Recent images snapped by NASA’s Dawn spacecraft confirm that volatile, or easily evaporated materials, have colored Vesta’s surface in a broad swath around its equator.
To be sure, pothole-like features mark some of the giant asteroid’s surface where the volatiles, likely water, released from hydrated minerals boiled off. While Dawn did not find actual water ice at Vesta, there are signs of hydrated minerals delivered by meteorites and dust evident in the giant asteroid’s chemistry and geology.
“The source of the hydrogen within Vesta’s surface appears to be hydrated minerals delivered by carbon-rich space rocks that collided with Vesta at speeds slow enough to preserve their volatile content,” explained Thomas Prettyman, the lead scientist for Dawn’s gamma ray and neutron detector (GRaND) at the Planetary Science Institute in Tucson, Ariz..
According to Prettyman, Vesta is the second most massive member of the main asteroid belt. Indeed, scientists originally hypothesized that it might be possible for water ice to survive near the surface around the giant asteroid’s poles. Unlike Earth’s moon, however, Vesta has no permanently shadowed polar regions where ice might survive. The strongest signature for hydrogen in the latest data came from regions near the equator, where water ice is not stable.
In some cases, other space rocks crashed into these deposits later at high speed. The heat from the collisions converted the hydrogen bound to the minerals into water, which evaporated. The holes that were left as the water escaped stretch as much as 0.6 miles (1 kilometer) across and go down as deep as 700 feet (200 meters). Seen in images from Dawn’s framing camera, this pitted terrain is best preserved in sections of Marcia crater.
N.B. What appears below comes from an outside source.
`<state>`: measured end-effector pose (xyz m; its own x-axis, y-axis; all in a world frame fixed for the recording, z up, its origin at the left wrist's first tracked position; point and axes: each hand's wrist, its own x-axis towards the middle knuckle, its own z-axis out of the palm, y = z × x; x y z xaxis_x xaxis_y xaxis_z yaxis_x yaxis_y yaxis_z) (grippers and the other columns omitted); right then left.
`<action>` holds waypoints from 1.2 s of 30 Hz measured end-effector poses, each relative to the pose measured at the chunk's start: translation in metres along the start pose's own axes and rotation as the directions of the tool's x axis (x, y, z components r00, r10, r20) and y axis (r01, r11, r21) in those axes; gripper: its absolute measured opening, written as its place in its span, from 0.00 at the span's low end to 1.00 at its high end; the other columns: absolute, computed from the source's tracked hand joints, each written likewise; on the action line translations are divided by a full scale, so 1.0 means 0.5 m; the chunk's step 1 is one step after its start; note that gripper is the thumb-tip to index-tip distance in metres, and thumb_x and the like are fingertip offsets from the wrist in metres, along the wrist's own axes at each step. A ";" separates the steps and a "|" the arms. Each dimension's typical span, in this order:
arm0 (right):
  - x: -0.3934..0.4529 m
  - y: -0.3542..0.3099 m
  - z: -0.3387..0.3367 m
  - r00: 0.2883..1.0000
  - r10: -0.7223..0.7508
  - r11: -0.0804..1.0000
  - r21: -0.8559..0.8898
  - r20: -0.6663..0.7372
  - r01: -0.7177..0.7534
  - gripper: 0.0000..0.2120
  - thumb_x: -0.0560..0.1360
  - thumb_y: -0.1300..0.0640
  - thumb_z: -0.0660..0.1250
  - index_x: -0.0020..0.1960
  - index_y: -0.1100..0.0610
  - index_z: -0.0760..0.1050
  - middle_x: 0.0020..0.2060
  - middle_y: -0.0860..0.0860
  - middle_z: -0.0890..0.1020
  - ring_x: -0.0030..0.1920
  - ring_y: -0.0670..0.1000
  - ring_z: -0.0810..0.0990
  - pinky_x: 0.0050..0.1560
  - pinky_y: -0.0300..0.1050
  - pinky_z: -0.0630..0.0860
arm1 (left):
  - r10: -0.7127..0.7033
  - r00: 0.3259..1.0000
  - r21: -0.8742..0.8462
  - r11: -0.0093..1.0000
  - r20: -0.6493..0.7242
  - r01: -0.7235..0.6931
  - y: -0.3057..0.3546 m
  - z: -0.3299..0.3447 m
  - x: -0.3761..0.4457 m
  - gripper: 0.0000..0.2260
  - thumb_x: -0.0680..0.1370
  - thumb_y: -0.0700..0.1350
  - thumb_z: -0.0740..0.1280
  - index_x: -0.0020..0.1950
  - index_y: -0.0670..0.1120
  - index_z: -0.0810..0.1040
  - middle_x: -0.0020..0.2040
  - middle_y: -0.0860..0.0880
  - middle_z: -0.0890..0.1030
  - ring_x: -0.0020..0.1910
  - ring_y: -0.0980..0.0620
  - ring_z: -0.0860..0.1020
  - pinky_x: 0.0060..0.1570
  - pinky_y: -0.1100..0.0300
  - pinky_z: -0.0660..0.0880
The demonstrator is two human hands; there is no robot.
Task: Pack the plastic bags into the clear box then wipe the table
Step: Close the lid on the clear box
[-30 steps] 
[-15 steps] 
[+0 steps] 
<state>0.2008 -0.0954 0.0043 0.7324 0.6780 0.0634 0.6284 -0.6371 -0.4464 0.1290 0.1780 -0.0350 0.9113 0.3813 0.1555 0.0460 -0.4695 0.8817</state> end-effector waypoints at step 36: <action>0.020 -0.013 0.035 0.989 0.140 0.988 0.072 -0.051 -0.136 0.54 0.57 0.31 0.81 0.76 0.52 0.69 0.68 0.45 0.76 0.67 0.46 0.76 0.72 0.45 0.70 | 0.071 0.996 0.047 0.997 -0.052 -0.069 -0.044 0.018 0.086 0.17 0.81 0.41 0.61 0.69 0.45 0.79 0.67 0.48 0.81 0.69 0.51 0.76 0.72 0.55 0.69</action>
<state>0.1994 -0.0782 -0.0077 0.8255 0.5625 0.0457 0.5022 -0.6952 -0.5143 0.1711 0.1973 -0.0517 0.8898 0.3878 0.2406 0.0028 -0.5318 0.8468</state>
“The pits look just like features seen on Mars, but while water was common on Mars, it was totally unexpected on Vesta in these high abundances,” said Brett Denevi, a Dawn participating scientist based at the Johns Hopkins University Applied Physics Laboratory in Laurel.
”These results provide evidence that not only were hydrated materials present, but they played an important role in shaping the asteroid’s geology and the surface we see today.”
Launched on Sept. 27, 2007, Dawn first entered orbit around Vesta on July 15, 2011 PDT (July 16 EDT). Over the past year, Dawn comprehensively mapped the previously uncharted asteroid, revealing an exotic and diverse planetary building block. In September, NASA’s Dawn spacecraft departed Vesta, setting sail for a two-and-a-half-year journey to the dwarf planet Ceres.